◆ Data extracts ◆
____

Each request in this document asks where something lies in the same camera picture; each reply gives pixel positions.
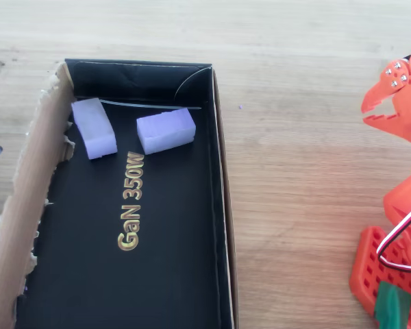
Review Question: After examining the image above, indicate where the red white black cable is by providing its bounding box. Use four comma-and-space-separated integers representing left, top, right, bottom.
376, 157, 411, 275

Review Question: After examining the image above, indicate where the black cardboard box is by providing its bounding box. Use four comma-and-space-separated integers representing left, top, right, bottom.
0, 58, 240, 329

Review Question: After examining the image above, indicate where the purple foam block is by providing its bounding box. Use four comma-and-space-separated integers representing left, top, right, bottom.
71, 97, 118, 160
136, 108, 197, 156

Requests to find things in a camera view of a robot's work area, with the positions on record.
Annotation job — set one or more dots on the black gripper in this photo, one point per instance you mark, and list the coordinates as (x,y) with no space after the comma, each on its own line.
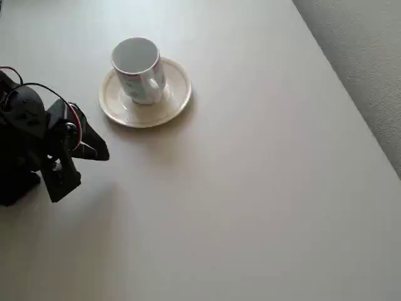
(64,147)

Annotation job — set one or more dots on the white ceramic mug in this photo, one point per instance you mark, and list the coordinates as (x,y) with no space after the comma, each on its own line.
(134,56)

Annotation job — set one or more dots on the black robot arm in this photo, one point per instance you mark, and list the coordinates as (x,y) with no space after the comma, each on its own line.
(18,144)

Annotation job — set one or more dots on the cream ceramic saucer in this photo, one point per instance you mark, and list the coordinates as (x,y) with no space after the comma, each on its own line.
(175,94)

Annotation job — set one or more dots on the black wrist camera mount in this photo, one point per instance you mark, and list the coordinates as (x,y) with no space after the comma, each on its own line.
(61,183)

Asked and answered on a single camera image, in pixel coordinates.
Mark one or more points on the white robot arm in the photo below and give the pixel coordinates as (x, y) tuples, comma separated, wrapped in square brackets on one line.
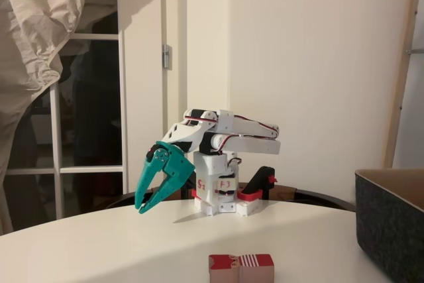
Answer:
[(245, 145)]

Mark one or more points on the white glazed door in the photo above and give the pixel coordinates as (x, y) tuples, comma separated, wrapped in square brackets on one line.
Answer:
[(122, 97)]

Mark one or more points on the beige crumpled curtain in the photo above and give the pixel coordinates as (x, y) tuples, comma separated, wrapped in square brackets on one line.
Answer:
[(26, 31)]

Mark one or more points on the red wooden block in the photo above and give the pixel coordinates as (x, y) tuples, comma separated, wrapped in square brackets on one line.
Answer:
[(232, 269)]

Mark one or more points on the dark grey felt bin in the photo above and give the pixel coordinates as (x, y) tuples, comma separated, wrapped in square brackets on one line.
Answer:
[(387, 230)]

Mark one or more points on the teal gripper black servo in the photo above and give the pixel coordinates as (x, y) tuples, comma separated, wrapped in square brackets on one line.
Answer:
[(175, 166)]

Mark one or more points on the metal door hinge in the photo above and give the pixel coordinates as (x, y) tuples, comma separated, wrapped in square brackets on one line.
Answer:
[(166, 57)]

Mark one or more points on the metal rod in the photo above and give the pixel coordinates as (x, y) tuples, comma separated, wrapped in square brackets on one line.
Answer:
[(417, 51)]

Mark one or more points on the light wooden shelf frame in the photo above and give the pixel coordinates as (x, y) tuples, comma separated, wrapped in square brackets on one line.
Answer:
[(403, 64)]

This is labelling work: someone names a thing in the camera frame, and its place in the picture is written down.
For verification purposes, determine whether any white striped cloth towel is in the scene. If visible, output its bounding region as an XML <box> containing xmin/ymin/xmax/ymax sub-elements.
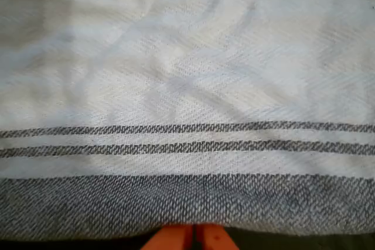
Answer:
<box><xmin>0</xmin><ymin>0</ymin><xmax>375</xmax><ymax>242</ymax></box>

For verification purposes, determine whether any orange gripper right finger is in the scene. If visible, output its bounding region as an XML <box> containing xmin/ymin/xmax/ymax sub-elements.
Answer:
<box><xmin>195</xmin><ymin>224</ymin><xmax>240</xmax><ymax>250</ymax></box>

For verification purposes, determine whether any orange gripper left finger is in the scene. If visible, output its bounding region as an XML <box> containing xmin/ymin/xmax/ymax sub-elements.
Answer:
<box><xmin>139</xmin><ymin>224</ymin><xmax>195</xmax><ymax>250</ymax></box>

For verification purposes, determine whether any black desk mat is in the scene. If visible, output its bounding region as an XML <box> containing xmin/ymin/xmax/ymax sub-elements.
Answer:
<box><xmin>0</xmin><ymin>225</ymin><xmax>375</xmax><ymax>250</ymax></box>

____

◆ Task description ◆
The answer is each line in which the word "work" occurs, copied from the material above.

◆ Exercise solution ◆
Requests to find things in a camera view of a robot's work area, with the positions on record.
This is labelling work: someone names a thing in the camera frame, and its place in the picture is written down.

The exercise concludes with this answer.